Robert Huel Harris (born November 11, 1960) is an American former professional football linebacker who played in the National Football League (NFL) with the St. Louis Cardinals and Kansas City Chiefs. He played college football for the Auburn Tigers and was selected by the Cardinals in the eighth round of the 1983 NFL draft.

==Early life==
Robert Huel Harris was born on November 11, 1960, in Everett, Washington. He attended Cedar Grove High School in Ellenwood, Georgia.

==College career==
Harris enrolled at Auburn University play college football for the Tigers. He was a four-year starter at strong safety. He was a letterman in 1978, 1979, 1981, and 1982. Harris missed the 1980 season due to injury. He was named second-team All-SEC by the Associated Press for both the 1981 and 1982 seasons. He finished his college career with 11 interceptions for 67 yards.

==Professional career==
Harris was selected by the St. Louis Cardinals in the eighth round, with the 211th overall pick, of the 1983 NFL draft. He signed with the team on June 7. He was moved to linebacker during training camp. With E. J. Junior suspended four games due to cocaine use, Harris opened the 1983 season as the team's starting outside linebacker. After Junior's suspension ended, Junior was moved to inside linebacker. Harris started eight games as a rookie in 1983, recording three interception for ten yards and one sack, before being placed on injured reserve on November 9, 1983. Harris appeared in all 16 games, starting three, during the 1984 season and posted two sacks. He was placed on injured reserve again on August 19, 1985, but later activated on October 18. He then played in ten games during the 1985 season in a reserve role. Harris was placed on injured reserve for the third time on August 28, 1986, and later released on October 31, 1986.

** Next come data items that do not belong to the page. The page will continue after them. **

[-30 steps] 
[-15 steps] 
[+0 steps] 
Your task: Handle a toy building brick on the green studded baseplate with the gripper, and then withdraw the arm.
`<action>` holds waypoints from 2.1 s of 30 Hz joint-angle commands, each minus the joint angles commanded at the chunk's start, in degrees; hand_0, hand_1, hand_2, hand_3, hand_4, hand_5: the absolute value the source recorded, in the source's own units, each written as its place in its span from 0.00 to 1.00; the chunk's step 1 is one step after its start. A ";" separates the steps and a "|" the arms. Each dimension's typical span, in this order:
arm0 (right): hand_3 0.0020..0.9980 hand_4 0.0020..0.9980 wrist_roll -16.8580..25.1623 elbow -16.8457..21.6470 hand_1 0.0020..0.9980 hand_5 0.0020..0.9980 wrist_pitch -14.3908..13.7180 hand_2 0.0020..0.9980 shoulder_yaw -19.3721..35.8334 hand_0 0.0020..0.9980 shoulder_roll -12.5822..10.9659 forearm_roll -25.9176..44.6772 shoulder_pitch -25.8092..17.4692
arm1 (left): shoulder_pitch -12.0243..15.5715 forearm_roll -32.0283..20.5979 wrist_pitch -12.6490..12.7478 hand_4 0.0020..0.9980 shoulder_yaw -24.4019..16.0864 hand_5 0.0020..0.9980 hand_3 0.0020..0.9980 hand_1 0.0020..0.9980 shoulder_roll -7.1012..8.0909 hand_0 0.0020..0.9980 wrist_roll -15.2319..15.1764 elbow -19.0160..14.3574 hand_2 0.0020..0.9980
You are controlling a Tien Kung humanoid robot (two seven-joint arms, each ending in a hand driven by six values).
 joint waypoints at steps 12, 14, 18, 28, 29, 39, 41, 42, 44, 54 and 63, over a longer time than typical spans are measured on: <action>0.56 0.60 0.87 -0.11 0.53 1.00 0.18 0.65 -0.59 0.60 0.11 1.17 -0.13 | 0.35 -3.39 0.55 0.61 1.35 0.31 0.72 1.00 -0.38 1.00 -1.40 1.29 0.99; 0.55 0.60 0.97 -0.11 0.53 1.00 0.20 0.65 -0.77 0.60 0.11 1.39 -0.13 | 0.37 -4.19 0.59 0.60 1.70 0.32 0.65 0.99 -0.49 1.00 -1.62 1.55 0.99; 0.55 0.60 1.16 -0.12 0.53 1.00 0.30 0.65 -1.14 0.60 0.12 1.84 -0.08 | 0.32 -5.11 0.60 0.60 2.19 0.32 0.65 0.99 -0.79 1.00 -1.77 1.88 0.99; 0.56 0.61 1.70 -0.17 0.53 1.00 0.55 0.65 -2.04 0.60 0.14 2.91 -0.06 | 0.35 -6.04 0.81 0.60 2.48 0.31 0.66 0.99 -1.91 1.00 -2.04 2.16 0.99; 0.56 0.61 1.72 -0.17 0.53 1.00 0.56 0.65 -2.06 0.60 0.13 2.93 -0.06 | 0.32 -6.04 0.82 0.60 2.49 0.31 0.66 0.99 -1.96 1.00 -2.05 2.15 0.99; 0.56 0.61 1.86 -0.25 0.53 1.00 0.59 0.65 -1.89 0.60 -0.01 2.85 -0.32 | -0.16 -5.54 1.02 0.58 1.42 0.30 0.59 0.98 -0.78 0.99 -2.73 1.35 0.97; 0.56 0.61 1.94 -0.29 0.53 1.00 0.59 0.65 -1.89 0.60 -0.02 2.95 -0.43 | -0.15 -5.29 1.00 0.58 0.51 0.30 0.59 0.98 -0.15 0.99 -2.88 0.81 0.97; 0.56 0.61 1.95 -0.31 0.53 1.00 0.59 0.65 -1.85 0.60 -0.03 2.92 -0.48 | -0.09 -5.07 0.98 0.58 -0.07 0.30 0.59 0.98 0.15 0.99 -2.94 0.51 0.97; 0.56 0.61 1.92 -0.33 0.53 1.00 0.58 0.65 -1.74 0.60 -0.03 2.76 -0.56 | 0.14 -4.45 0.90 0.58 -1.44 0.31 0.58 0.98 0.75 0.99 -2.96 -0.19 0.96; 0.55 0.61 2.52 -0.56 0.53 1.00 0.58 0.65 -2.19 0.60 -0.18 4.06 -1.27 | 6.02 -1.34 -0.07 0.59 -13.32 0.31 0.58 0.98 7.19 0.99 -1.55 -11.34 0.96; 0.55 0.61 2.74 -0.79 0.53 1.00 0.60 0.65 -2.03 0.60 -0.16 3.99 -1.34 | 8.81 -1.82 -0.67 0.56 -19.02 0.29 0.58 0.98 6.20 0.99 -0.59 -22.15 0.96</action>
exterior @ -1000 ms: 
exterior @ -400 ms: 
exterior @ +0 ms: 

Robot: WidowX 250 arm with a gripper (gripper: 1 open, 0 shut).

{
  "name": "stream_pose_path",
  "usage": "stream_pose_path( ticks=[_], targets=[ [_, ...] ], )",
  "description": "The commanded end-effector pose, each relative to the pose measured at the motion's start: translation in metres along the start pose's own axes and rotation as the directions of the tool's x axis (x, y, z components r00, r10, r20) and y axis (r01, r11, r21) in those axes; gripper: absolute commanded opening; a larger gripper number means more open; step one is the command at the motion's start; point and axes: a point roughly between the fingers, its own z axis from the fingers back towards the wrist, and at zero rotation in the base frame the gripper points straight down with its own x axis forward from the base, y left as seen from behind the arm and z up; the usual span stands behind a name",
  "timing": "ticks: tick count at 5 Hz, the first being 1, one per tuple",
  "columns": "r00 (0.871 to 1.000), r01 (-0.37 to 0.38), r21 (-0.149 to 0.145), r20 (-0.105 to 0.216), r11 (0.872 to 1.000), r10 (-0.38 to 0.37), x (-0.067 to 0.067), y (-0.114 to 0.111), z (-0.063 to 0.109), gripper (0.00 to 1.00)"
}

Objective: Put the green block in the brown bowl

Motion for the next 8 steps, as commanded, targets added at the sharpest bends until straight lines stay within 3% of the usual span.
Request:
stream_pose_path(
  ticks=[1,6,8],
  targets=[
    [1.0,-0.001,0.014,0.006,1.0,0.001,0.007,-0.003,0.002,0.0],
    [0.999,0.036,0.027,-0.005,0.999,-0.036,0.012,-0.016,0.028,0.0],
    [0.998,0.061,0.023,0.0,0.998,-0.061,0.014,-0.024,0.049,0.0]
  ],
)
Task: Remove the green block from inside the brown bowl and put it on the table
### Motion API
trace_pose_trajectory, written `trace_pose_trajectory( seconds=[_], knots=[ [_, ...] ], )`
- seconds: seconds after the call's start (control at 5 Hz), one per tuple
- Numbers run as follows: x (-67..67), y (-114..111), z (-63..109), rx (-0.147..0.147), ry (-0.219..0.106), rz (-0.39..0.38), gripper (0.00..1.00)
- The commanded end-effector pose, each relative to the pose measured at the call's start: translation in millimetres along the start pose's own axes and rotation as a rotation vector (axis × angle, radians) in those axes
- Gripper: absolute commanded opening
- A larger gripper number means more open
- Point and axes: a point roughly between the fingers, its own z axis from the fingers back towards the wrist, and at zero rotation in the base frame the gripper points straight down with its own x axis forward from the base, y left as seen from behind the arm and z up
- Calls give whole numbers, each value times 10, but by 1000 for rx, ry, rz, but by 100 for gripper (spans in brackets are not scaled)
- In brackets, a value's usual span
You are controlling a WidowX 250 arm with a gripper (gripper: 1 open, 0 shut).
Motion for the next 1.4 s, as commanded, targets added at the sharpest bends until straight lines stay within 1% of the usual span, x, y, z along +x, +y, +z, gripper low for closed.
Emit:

Harris signed with the Kansas City Chiefs on February 12, 1987. He was released on August 31 but re-signed on September 23, during the 1987 NFL players strike. He remained with the team after the strike ended. Harris started three games for the Chiefs during the 1987 season, and returned a blocked punt 23 yards for a touchdown, before being released on November 3, 1987.